Newly discovered treatments offering miracle-like cures have long held an understandable attraction for desperate patients and those who love them. Whether peddled dishonestly by snake-oil salesmen of years past, or trumpeted with the best of intentions on today’s blogs and news sites, there has always been a hopeful audience of patients desperate for treatments for myriad health problems. Though research often reveals the ineffectiveness of these “cures”, this research takes years to complete, if it happens at all. Meanwhile, patients clamour for these treatments, spending money and hope on these untested – and potentially harmful – approaches.

Thus, there is often a tension between patients desperate for treatment and physicians, researchers, and policy makers who must balance the risks and benefits, as well as allocate limited health and research resources. These issues have most recently come to a head in the debate surrounding angioplasty as a treatment for multiple sclerosis. The benefits of this approach are based on a single study performed by Dr. Zamboni and colleagues, who suggest a novel link between MS and chronic cerebrospinal venous insufficiency (CCSVI), which can be treated with percutaneous angioplasty – a relatively minor procedure. Though Dr. Zamboni’s suggestive and unexpected results have yet to be confirmed in more rigorous trials, MS patients and their supporters are demanding access to the procedure amid breathless media reports. Given the novelty of the idea that CCSVI and MS are linked, and considering the small, uncontrolled cohort of patients in Dr. Zamboni’s study (65 patients), many researchers and policy makers are stressing the need for more evidence before deciding whether to support the procedure.

Today, the Canadian Medical Association Journal (CMAJ) has added to the debate with an editorial urging the creation of a new, more responsive approach to initiating and supporting clinical studies in response to promising therapies (.pdf here, Globe and Mail article here). Arguing that “good health policy decisions should not based on hope and desperation”, the editorial also suggests “scientists and skeptics should avoid dismissing novel ideas prematurely.” The authors despair at the lack of regulation for non-pharmaceutical treatments, noting that rapid and widespread adoption overwhelms the ability to measure and evaluate treatment effectiveness and safety. However, the need for research shouldn’t prohibit access to promising treatments.
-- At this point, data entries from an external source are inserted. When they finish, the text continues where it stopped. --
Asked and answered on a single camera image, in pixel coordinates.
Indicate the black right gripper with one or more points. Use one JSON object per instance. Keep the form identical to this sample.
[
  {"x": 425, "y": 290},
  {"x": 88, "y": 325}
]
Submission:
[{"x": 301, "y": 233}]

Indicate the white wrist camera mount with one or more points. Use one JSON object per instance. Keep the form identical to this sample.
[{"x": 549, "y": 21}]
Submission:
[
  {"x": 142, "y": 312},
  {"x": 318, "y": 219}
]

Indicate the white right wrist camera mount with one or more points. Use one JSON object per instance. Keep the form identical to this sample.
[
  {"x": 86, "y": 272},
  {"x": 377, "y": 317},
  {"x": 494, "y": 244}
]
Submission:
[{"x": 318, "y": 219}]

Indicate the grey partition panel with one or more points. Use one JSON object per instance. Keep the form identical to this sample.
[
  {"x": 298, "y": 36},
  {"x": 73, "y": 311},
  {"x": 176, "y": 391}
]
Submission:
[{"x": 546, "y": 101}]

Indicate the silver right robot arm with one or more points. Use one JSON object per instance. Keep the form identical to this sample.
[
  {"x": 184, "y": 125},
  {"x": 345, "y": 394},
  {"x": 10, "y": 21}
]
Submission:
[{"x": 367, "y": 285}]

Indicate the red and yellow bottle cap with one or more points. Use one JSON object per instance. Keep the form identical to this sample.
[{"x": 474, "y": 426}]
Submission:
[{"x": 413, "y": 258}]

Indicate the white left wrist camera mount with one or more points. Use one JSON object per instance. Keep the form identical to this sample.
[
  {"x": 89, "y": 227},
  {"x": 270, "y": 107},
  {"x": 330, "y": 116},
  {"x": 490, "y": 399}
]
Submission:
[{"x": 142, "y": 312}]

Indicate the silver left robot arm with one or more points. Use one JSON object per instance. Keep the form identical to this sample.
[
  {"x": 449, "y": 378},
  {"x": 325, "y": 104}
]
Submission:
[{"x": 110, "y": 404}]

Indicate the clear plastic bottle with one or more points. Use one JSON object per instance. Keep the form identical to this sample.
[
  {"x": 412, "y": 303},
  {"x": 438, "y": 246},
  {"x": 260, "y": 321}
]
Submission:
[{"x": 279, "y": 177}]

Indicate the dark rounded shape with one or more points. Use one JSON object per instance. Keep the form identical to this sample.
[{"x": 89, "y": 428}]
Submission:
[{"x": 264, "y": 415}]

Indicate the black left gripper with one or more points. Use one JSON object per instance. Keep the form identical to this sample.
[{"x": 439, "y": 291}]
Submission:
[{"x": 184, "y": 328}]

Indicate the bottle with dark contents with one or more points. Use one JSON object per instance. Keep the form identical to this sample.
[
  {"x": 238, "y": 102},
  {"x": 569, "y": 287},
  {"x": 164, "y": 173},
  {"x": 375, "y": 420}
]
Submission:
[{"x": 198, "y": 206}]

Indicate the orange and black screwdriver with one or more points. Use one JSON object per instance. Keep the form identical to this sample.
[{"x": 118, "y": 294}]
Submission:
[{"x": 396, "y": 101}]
Instead, the authors argue that innovative treatments be made available to patients, but only within the context of research and evaluation programs that will be able to effectively monitor them.
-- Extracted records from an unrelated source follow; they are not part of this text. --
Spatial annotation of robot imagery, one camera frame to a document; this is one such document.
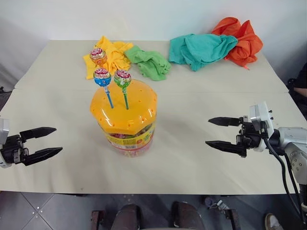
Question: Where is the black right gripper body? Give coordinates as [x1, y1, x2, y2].
[236, 115, 264, 150]

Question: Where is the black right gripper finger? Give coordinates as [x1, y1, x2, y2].
[207, 116, 242, 127]
[205, 140, 248, 158]

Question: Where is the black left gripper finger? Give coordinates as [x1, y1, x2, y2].
[23, 147, 64, 167]
[20, 126, 58, 142]

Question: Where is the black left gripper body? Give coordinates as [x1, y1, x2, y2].
[0, 134, 30, 166]

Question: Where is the blue wrapped lollipop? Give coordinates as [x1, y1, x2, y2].
[93, 67, 114, 109]

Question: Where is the clear plastic jar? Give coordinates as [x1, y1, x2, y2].
[105, 124, 156, 159]

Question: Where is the orange wrapped lollipop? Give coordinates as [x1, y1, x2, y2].
[89, 47, 107, 69]

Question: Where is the green wrapped lollipop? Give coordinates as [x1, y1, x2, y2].
[113, 69, 132, 111]

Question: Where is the blue white crumpled item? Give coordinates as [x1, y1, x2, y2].
[204, 196, 228, 212]

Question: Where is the person in dark clothes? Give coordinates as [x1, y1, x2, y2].
[286, 61, 307, 107]

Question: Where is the teal cloth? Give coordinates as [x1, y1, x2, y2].
[168, 33, 239, 72]

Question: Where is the dark rounded shape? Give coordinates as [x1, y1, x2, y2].
[171, 201, 206, 230]
[111, 203, 142, 230]

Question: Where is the orange cloth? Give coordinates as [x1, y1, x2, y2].
[211, 17, 264, 70]

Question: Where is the white and brown shoe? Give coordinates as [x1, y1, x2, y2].
[264, 212, 285, 230]

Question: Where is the yellow perforated jar lid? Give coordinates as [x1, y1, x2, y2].
[89, 79, 158, 135]

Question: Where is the light green cloth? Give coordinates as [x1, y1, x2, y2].
[123, 44, 172, 81]

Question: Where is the yellow cloth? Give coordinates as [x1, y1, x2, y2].
[83, 35, 134, 81]

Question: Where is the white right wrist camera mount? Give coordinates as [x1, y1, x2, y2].
[249, 101, 275, 153]

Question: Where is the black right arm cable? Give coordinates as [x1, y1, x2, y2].
[262, 137, 307, 225]

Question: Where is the dark red metal bracket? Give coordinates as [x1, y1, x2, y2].
[91, 210, 106, 230]
[224, 209, 239, 230]
The authors, though, miss the mark in their exhortations to policy-makers, researchers, and physicians to resist public pressure to fund specific projects. They suggest: “Failure to do so will leave our academic institutions and research community repeatedly at the mercy of advocacy campaigns and decisions based on political expediency and opportunism.” There are two problems with this. First, it is naive to suggest that current research funding decisions are not already based on “political expediency and opportunism”. From breast cancer to alternative energy, lobby groups exert considerable influence on government research funding priorities. Second, though the authors argue that patients should “have their views represented” when deciding where to allocate research funds, they are also patronizingly exhorted to “insist on evidence”, implying that their opinions are based on little more than desperation. The outmoded distinction between dispassionate, ivory tower academics who can see research issues clearly and without self-interest, and desperate, ignorant patients has been abandoned across health research. Patients have a vested interest in supporting promising research with the best likelihood of success. Furthermore, researchers are not immune from self-interested, conservative opinions about where to allocate funds. Finally, those making demands are not simply patients, but taxpayers and charitable contributors whose money literally supports the research. Why shouldn’t they have a strong and loud voice in where that money goes?

Initiating widespread clinical trials for every proposed treatment is clearly impractical, and peer-review should be an essential step in deciding where to allocate scarce funds. A balanced approach is clearly necessary. Physicians may well “have a duty to keep unproven therapies from clinical use”. The corollary, though, is that unproven therapies must therefore be proved or disproved by the research community. It is not enough to stand and block the gate and then urge the public’s confidence in our medical opinions – denying treatment due to a lack of evidence is indefensible unless we are willing to go and get the evidence to decide one way or the other.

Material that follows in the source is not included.